Your instructions
Pictures excluded, reproduce exactly the lines below from the one with "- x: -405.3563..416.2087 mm" through the one with "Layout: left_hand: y", both included.

###

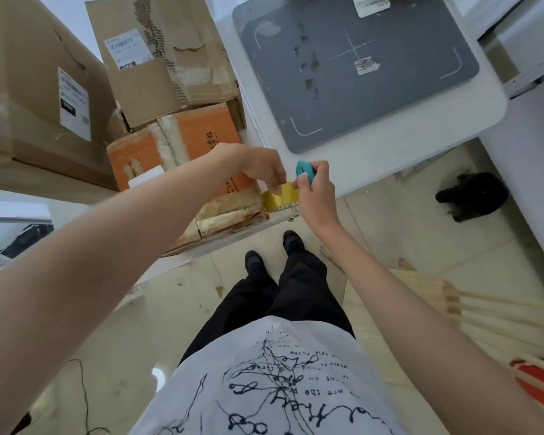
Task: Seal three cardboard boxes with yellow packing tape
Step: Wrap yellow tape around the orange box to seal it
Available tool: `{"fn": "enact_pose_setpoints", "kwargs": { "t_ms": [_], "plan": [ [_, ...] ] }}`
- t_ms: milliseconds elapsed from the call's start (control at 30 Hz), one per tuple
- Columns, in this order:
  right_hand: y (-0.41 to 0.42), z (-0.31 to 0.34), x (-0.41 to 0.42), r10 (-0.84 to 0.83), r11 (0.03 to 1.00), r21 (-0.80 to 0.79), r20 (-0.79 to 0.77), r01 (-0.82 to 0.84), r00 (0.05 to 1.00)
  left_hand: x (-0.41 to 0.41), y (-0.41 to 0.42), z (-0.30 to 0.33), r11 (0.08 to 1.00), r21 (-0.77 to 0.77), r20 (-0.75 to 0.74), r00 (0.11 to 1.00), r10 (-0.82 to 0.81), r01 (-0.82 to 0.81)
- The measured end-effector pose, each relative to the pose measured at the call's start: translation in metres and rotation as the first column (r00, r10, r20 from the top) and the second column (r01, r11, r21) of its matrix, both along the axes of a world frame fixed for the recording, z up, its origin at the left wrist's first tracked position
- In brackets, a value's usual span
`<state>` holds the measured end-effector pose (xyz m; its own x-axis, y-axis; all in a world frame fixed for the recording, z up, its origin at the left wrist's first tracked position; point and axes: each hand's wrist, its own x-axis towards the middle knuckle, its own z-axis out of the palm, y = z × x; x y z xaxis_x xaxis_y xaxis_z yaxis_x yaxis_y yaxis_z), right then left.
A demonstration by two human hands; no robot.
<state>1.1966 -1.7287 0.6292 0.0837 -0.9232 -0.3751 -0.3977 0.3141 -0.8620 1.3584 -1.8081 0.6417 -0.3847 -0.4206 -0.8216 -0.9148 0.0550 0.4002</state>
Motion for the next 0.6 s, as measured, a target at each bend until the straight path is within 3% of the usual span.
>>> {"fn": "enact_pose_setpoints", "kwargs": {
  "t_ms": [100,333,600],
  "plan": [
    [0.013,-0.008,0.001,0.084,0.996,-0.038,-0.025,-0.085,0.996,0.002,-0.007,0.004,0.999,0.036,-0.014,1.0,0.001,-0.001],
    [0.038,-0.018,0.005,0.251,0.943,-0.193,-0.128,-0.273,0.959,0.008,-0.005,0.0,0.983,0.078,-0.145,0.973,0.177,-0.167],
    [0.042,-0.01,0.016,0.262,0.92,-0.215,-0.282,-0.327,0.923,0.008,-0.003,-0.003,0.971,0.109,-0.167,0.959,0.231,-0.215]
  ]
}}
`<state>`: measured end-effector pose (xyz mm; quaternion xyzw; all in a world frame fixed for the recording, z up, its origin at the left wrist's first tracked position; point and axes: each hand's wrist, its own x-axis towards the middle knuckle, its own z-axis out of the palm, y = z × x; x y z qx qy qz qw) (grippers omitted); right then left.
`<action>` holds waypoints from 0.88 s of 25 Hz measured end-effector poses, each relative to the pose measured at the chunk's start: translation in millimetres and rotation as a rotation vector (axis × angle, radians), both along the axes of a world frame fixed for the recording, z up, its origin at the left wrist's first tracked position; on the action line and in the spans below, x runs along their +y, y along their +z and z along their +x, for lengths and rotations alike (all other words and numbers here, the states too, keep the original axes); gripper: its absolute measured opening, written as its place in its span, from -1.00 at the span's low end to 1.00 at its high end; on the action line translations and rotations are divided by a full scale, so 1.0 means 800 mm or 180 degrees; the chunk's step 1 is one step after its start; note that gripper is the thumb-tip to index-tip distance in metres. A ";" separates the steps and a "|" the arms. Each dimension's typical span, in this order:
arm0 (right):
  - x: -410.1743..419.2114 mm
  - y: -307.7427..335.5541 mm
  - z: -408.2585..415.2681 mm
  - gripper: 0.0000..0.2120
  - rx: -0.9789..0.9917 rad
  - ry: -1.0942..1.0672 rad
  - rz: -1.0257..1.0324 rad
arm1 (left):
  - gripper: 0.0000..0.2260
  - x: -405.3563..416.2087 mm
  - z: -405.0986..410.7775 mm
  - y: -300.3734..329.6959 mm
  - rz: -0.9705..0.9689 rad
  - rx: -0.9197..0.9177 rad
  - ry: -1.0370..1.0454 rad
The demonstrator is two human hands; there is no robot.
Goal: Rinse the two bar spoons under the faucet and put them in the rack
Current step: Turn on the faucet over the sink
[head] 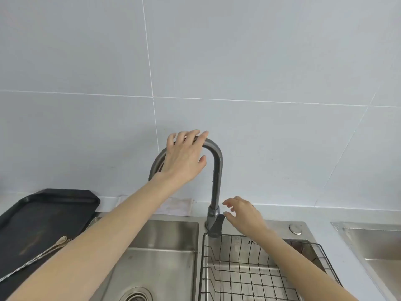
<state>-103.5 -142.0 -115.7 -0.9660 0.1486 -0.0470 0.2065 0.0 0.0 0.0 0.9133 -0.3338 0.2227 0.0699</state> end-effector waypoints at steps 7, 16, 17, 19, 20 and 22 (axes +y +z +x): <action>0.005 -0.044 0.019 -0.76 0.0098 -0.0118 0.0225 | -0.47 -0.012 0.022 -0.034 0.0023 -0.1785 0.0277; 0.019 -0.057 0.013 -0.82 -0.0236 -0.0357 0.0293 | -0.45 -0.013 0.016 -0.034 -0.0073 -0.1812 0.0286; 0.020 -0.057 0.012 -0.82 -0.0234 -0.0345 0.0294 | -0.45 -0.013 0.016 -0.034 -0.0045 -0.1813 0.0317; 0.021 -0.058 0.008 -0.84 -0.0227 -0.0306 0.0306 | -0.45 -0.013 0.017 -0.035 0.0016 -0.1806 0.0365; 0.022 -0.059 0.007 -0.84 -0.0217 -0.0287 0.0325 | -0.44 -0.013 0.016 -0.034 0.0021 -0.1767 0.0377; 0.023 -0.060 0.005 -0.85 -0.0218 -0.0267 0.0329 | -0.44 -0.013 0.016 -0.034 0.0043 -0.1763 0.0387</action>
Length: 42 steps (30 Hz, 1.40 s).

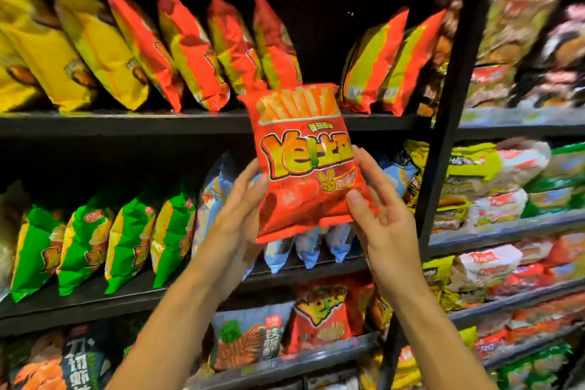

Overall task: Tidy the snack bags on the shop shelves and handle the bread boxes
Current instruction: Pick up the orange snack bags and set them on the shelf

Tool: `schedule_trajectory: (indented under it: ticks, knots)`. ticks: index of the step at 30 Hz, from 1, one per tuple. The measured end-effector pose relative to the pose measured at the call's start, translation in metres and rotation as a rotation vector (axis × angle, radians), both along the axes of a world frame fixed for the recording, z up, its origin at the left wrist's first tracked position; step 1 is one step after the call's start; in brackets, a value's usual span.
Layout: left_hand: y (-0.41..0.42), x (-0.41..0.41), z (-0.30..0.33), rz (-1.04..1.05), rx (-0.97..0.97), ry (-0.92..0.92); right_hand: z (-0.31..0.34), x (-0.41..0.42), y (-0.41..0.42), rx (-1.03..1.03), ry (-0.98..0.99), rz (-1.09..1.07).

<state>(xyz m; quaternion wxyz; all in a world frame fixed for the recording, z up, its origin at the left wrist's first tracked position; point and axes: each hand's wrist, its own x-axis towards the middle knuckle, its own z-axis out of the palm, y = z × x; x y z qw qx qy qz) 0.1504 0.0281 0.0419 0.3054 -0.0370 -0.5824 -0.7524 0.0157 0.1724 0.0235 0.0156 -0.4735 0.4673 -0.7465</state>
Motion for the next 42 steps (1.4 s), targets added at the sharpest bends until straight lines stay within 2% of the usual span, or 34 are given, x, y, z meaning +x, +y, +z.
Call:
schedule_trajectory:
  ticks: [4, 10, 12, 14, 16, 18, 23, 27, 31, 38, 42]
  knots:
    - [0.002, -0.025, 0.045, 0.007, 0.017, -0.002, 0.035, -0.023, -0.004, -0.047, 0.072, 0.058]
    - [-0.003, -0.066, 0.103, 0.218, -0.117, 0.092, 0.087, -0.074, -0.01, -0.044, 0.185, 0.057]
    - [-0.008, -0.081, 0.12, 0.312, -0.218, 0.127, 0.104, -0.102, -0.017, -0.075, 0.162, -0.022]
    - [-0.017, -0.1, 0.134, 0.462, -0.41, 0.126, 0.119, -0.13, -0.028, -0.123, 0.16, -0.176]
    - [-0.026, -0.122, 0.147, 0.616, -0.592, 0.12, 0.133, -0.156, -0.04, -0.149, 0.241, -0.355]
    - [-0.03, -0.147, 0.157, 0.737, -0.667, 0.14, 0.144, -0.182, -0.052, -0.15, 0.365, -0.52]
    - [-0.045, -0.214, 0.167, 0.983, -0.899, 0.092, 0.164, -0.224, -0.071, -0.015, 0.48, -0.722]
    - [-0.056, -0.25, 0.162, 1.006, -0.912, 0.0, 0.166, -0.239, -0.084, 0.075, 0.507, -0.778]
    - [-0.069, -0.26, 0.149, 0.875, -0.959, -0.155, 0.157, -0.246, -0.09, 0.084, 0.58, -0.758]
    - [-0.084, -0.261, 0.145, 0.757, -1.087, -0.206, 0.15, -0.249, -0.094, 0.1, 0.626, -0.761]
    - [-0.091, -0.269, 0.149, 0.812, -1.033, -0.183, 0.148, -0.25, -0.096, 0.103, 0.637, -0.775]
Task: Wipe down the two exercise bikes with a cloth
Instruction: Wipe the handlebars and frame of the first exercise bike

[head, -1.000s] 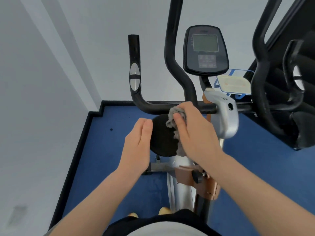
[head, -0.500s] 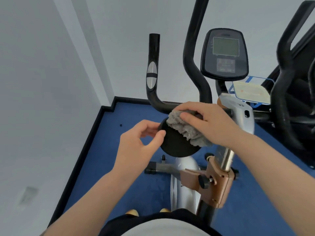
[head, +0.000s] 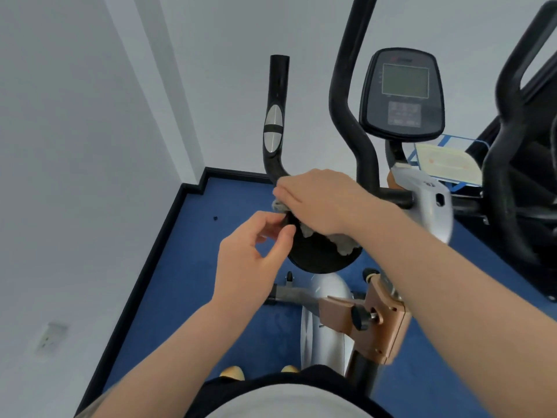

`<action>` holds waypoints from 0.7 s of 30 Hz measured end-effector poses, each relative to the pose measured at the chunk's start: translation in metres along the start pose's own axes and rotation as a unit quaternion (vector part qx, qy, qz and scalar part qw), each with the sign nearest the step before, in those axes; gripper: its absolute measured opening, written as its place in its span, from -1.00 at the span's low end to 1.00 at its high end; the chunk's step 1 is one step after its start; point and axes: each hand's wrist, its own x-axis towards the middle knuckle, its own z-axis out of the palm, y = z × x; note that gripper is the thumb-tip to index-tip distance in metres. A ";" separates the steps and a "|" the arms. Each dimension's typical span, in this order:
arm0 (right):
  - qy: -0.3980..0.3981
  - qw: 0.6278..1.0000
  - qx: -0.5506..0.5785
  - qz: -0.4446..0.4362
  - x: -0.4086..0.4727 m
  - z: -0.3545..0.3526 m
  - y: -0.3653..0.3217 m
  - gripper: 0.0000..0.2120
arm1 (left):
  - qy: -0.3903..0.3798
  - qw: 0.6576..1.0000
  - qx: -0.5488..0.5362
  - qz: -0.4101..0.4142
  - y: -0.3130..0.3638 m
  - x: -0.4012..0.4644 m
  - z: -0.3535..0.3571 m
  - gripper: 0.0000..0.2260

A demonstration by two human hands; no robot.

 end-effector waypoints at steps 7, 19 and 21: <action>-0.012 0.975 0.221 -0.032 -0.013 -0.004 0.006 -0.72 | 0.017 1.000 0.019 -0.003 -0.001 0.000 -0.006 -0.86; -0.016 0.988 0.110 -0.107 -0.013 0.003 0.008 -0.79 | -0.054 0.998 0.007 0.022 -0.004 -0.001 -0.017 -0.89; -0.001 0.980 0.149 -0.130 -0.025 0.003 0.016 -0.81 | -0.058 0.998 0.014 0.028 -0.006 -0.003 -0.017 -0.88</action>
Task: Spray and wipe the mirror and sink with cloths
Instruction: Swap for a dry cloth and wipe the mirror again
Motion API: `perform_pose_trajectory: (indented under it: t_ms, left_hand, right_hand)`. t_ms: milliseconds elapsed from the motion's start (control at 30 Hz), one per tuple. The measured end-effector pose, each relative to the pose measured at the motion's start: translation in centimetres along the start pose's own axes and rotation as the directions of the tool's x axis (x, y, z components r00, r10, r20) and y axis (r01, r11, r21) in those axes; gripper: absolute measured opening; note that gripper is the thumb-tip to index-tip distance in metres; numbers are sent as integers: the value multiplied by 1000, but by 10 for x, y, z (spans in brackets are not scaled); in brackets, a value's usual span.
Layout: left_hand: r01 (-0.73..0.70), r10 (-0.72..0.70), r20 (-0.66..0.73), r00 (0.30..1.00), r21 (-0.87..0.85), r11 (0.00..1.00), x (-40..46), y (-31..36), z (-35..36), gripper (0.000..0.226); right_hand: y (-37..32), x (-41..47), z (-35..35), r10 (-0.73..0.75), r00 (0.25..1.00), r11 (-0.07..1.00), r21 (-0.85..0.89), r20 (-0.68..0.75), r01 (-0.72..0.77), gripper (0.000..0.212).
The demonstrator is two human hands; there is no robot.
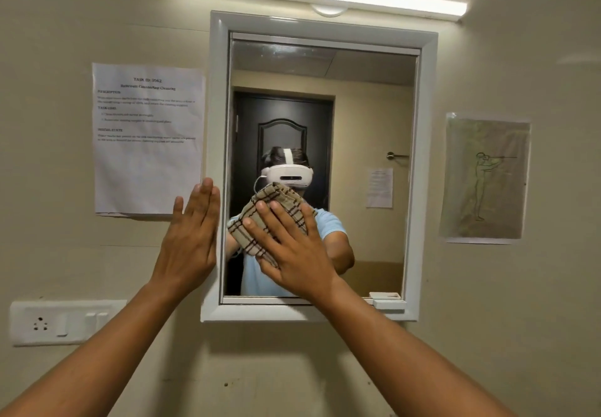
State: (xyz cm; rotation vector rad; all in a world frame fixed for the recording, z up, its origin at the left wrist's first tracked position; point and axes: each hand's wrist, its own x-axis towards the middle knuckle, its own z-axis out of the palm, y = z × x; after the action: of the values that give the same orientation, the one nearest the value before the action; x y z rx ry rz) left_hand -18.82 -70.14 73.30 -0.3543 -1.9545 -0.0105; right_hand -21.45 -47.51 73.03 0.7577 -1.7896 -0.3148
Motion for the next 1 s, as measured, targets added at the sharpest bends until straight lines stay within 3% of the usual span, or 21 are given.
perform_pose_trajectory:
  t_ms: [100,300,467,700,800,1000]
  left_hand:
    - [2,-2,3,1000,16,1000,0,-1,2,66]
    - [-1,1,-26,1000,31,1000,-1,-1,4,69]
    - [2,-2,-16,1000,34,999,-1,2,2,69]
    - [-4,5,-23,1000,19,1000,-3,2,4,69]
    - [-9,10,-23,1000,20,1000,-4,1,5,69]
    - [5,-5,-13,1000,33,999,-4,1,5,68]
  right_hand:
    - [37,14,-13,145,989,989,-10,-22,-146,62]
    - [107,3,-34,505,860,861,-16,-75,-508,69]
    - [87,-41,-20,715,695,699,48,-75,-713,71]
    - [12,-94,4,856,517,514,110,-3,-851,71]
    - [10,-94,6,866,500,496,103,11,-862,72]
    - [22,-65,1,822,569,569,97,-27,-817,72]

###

Finished exercise
  - x: -405.3563..416.2087 mm
  - z: -405.0986..410.7775 mm
  - y: -300.3734..329.6959 mm
  - rz: -0.9705..0.9689 rad
  - rx: -0.9197..0.9177 rad
  - ry: -1.0370..1.0454 rad
The demonstrator is two human hands; there is no robot.
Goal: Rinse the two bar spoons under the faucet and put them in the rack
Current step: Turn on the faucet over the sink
[head] 
<state>-103.5 -142.0 -115.7 -0.9660 0.1486 -0.0470 0.2065 0.0 0.0 0.0 0.9133 -0.3338 0.2227 0.0699</state> end-effector waypoints at steps 7, 16, 17, 19, 20 and 22 (axes +y +z +x): <action>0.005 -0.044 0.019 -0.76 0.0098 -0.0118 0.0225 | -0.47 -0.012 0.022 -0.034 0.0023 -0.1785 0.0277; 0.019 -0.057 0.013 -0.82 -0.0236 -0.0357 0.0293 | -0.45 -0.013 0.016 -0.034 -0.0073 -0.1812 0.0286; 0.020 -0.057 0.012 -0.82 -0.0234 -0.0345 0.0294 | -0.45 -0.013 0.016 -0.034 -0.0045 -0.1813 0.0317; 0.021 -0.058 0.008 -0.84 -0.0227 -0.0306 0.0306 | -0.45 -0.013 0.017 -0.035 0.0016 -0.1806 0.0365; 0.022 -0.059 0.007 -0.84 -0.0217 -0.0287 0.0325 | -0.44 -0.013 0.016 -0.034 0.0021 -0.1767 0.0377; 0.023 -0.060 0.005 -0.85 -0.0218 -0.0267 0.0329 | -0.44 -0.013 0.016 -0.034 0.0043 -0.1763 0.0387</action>
Length: 42 steps (30 Hz, 1.40 s).


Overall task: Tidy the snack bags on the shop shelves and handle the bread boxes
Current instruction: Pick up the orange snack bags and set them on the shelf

Tool: `schedule_trajectory: (indented under it: ticks, knots)`. ticks: index of the step at 30 Hz, from 1, one per tuple. The measured end-effector pose relative to the pose measured at the call's start, translation in metres and rotation as a rotation vector (axis × angle, radians), both along the axes of a world frame fixed for the recording, z up, its origin at the left wrist's first tracked position; step 1 is one step after the call's start; in brackets, a value's usual span.
Layout: left_hand: y (-0.41..0.42), x (-0.41..0.41), z (-0.30..0.33), rz (-1.04..1.05), rx (-0.97..0.97), ry (-0.92..0.92); right_hand: z (-0.31..0.34), x (-0.41..0.42), y (-0.41..0.42), rx (-1.03..1.03), ry (-0.98..0.99), rz (-1.09..1.07).

The exercise calls for nothing further.